**EXERCISE INSTRUCTIONS:**
Transcribe, without alteration, only the lines from the one containing "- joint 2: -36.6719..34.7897" through the last line of the material, both ends included.

**EXERCISE DATA:**
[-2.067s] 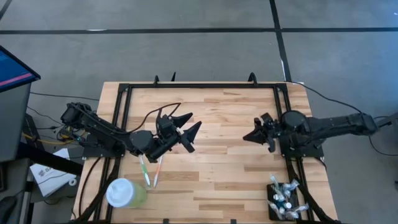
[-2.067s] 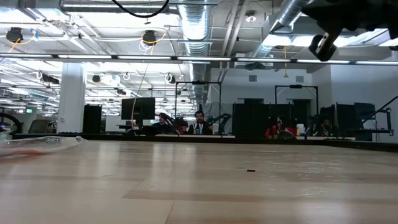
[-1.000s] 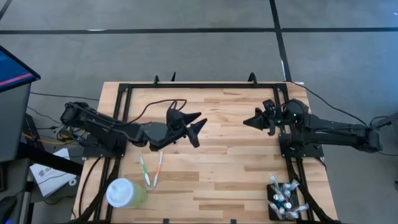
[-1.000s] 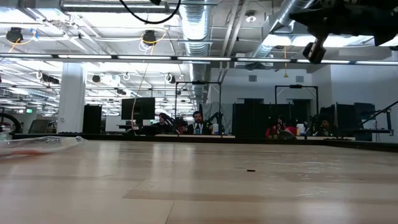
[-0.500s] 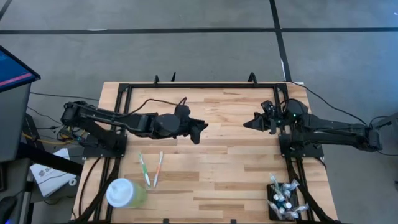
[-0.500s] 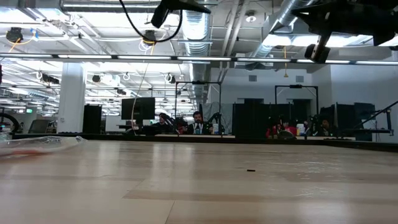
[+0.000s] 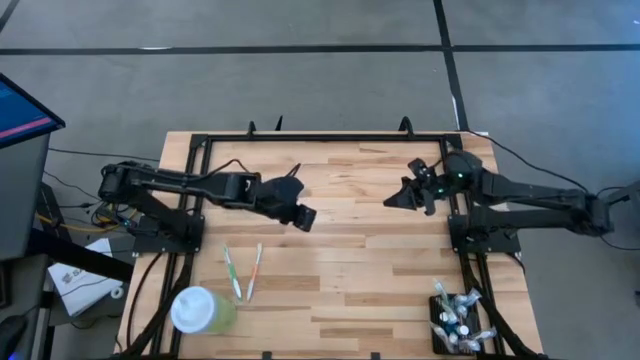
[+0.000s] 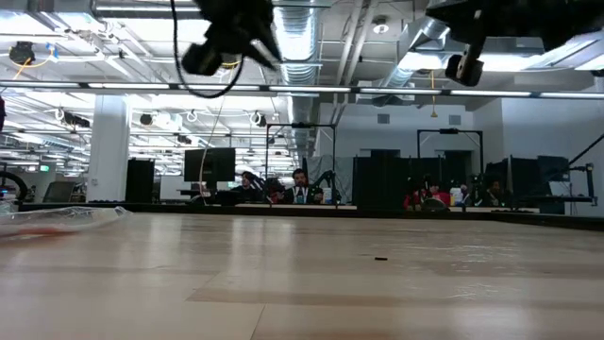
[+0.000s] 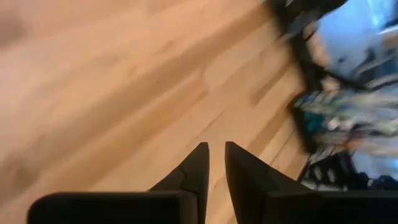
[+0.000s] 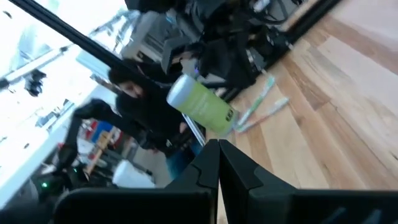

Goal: Pick & Place toothbrushing station
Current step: Put the green toothbrush into the black organizer

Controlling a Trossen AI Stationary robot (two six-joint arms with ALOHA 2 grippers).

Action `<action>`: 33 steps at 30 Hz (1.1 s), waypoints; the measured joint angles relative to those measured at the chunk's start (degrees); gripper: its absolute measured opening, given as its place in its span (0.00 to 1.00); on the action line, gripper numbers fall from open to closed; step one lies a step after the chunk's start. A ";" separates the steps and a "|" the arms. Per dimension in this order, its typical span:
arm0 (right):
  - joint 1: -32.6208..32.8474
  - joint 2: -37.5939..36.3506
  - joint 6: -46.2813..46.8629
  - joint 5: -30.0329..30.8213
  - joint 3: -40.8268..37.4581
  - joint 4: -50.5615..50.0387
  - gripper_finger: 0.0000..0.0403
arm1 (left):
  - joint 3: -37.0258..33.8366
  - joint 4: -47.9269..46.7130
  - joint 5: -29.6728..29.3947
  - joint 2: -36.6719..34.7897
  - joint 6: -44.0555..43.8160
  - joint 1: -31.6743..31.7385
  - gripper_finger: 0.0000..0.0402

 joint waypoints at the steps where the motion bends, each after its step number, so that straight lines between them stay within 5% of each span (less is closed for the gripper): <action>1: 0.00 0.78 -0.84 -0.31 0.65 -1.14 0.00 | 0.00 -2.18 1.80 0.00 -0.85 0.31 0.11; 15: -0.02 6.20 -3.17 -0.53 2.20 -2.95 0.00 | -0.32 -32.84 19.49 0.63 -17.15 1.40 0.00; 21: -0.02 6.11 -3.83 -0.59 2.20 -3.00 0.00 | -4.01 -32.62 25.01 0.57 -21.62 1.24 0.02; 33: -0.01 6.02 -4.16 -2.01 2.20 -3.90 0.00 | -13.35 -32.77 28.80 0.55 -27.67 -1.92 0.38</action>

**TASK RESPONSE:**
  - joint 2: -36.6719..34.7897
  - joint 6: -44.0555..43.8160
  - joint 1: -31.6743..31.7385
  - gripper_finger: 0.0000..0.0402

 joint waypoints at the steps where the motion bends, each after its step number, so that straight lines between them stay within 5% of each span (less is closed for the gripper): <action>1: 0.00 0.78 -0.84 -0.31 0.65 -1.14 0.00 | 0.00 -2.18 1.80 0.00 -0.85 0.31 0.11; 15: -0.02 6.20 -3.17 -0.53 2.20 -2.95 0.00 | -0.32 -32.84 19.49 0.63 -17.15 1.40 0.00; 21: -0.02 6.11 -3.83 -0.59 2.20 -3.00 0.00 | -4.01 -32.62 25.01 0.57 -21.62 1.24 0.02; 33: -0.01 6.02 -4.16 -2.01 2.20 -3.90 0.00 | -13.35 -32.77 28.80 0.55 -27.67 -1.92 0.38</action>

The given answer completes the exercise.